* WORK TO COMPLETE
Would you please output the lines of the data below from the one containing "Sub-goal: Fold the" to the end, exactly and with nothing added?

* TASK INPUT

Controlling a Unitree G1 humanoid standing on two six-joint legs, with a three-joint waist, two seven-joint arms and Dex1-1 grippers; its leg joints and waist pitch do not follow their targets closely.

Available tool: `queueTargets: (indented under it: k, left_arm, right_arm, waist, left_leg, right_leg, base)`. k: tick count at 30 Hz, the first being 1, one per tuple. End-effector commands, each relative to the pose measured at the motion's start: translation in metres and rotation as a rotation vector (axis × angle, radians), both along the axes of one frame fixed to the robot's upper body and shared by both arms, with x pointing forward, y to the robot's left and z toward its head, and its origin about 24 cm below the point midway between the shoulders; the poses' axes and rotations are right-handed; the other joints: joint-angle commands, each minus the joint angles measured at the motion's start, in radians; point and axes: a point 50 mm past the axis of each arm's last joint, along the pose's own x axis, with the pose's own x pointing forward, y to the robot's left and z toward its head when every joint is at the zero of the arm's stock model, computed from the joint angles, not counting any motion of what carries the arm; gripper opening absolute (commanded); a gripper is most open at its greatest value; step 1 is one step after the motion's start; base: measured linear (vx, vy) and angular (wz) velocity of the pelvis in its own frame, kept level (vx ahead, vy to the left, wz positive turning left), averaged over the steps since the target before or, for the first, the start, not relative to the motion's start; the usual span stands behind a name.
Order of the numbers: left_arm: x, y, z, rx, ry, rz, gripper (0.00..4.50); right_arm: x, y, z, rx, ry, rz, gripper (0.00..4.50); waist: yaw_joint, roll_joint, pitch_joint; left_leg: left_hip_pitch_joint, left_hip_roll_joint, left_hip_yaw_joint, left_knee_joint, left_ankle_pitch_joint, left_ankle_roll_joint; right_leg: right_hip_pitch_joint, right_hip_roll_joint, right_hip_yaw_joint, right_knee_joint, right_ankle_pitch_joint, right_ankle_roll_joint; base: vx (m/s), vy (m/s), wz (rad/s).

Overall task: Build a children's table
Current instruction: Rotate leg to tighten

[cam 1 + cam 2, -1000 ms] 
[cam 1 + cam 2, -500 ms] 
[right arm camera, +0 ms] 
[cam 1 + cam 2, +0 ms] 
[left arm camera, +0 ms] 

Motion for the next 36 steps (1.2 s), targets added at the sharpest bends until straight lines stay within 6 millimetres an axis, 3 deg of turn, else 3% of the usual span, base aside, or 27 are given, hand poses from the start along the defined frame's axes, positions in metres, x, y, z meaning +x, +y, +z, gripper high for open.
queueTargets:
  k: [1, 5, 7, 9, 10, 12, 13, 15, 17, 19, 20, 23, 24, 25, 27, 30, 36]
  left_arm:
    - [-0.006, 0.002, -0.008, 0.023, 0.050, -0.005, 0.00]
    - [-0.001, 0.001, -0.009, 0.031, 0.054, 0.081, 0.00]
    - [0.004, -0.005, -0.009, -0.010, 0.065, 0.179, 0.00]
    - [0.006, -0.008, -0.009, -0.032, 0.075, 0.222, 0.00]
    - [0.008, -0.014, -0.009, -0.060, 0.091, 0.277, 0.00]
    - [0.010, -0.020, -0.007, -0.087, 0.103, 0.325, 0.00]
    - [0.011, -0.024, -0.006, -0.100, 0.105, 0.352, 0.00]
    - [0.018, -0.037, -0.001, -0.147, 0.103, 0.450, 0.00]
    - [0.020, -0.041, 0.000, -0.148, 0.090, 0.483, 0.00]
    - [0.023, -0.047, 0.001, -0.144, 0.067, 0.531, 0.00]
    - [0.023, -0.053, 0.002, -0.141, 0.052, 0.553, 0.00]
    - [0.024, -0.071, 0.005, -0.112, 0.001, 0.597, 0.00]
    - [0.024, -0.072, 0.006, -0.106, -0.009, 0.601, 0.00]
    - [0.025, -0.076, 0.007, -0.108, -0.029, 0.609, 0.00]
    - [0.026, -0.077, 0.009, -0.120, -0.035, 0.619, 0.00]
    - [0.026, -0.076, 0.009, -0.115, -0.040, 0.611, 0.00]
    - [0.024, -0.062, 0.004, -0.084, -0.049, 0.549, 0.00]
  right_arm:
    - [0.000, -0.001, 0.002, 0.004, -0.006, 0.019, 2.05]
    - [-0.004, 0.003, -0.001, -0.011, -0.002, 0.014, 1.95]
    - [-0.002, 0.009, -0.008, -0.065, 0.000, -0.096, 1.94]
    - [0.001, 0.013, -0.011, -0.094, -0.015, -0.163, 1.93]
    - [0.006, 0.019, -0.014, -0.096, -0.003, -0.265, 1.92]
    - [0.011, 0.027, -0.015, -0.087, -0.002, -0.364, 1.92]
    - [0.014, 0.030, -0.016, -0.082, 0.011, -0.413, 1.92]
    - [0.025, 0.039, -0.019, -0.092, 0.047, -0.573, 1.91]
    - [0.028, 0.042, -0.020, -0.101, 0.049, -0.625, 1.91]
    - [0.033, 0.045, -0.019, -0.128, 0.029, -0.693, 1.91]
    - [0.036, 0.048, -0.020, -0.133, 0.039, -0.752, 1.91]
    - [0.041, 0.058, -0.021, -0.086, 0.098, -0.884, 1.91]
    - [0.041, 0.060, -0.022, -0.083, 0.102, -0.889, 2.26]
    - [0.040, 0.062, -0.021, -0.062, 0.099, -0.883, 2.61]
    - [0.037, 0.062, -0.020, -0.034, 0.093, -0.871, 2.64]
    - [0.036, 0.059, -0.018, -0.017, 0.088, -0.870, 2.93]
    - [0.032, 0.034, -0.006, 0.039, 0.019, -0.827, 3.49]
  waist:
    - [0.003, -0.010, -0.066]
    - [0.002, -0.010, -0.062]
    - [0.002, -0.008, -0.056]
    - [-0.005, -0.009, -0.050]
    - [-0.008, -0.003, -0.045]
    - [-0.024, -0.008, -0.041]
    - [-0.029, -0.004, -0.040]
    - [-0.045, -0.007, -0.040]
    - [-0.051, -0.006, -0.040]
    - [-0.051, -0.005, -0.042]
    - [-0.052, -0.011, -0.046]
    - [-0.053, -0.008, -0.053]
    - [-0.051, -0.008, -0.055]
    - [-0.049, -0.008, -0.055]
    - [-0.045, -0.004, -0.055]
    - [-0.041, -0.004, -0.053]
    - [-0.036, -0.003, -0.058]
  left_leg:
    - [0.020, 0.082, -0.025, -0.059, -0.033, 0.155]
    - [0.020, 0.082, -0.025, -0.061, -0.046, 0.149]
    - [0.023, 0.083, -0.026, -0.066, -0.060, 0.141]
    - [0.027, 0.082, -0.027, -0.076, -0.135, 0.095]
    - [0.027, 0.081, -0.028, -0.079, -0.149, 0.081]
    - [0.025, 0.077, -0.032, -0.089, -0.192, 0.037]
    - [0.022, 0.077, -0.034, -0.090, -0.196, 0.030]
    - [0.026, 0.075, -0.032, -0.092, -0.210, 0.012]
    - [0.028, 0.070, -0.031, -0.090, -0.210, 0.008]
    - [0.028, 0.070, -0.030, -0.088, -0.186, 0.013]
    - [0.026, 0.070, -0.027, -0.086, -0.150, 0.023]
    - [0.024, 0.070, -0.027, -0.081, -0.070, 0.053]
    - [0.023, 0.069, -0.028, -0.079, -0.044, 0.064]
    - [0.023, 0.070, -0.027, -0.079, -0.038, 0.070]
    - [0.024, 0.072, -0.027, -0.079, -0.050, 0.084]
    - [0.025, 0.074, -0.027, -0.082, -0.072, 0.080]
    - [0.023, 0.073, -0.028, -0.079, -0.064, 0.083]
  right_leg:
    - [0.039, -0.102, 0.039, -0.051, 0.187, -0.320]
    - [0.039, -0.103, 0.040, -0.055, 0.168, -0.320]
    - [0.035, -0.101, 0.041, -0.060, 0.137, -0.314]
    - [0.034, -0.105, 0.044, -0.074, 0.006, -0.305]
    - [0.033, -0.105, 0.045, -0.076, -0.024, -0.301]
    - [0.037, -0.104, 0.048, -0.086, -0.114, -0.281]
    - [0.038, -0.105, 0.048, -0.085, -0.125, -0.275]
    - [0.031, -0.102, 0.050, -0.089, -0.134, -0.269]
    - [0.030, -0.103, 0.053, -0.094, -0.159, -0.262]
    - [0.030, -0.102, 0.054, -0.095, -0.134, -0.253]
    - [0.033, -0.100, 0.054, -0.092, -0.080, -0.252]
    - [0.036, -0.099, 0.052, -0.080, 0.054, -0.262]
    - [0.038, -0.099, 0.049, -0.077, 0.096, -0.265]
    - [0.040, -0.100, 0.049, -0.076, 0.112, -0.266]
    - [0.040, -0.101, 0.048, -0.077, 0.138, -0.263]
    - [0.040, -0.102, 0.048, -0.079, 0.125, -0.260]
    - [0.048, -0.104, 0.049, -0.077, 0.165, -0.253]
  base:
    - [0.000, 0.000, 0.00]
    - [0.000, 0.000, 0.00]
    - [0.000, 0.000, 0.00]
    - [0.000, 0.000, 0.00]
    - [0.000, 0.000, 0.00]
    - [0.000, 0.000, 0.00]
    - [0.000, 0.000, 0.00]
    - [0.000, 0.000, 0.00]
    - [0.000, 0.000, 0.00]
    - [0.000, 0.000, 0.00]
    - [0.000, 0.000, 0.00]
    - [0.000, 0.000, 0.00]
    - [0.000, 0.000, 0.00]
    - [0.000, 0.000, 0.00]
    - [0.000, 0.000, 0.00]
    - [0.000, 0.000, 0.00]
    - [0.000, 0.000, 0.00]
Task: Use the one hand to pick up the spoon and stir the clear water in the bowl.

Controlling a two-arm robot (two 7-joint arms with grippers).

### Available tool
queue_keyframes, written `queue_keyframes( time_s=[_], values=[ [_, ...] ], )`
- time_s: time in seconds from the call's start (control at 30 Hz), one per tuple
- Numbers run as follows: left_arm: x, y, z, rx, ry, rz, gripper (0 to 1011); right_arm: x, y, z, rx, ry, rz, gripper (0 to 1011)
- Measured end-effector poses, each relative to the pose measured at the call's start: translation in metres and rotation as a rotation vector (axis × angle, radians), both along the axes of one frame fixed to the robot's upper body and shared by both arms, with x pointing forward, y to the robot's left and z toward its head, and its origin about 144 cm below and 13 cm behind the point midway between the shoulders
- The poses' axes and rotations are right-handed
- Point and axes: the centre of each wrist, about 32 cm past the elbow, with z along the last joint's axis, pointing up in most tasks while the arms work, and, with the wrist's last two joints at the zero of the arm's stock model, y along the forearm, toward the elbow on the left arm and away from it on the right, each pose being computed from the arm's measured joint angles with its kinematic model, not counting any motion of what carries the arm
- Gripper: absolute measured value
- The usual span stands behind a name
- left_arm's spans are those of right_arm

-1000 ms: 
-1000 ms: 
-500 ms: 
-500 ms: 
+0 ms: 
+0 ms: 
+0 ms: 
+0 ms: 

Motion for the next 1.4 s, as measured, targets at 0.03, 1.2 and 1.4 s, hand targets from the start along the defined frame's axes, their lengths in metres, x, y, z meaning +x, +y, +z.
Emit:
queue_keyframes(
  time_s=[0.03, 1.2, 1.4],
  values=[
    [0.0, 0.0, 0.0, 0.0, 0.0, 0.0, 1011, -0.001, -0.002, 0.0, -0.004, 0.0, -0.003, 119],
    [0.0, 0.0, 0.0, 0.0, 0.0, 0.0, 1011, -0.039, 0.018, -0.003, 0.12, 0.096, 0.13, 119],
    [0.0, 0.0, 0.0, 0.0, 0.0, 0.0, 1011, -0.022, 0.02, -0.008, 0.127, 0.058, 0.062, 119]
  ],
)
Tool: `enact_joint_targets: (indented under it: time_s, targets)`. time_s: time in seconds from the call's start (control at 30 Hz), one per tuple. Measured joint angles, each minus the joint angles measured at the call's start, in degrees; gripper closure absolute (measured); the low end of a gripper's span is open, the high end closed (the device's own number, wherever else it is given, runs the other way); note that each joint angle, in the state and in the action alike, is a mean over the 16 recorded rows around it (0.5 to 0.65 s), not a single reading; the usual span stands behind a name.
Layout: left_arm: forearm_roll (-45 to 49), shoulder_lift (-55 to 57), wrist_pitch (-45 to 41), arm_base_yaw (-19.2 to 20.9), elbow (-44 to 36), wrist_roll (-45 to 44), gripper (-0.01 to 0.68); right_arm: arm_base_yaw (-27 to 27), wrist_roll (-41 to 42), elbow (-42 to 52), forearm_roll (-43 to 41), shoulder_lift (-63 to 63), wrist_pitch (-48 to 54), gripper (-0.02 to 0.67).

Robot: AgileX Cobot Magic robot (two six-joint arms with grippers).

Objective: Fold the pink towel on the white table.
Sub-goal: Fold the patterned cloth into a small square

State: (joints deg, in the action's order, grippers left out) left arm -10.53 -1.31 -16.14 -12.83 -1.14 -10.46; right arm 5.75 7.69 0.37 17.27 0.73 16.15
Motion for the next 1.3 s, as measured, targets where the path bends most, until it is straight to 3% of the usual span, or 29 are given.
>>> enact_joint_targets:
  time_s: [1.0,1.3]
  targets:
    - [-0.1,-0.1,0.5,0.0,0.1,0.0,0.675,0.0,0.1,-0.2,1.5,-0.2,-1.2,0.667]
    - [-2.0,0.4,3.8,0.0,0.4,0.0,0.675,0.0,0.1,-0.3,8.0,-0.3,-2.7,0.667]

* RESPONSE FOR THIS EXERCISE
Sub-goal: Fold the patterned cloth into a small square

State: (joints deg, in the action's order, grippers left out) left arm -10.53 -1.31 -16.14 -12.83 -1.14 -10.46; right arm 5.75 7.69 0.37 17.27 0.73 16.15
Motion for the next 1.3 s, as measured, targets where the path bends most, until it is straight to 3% of the usual span, or 29 are given.
>>> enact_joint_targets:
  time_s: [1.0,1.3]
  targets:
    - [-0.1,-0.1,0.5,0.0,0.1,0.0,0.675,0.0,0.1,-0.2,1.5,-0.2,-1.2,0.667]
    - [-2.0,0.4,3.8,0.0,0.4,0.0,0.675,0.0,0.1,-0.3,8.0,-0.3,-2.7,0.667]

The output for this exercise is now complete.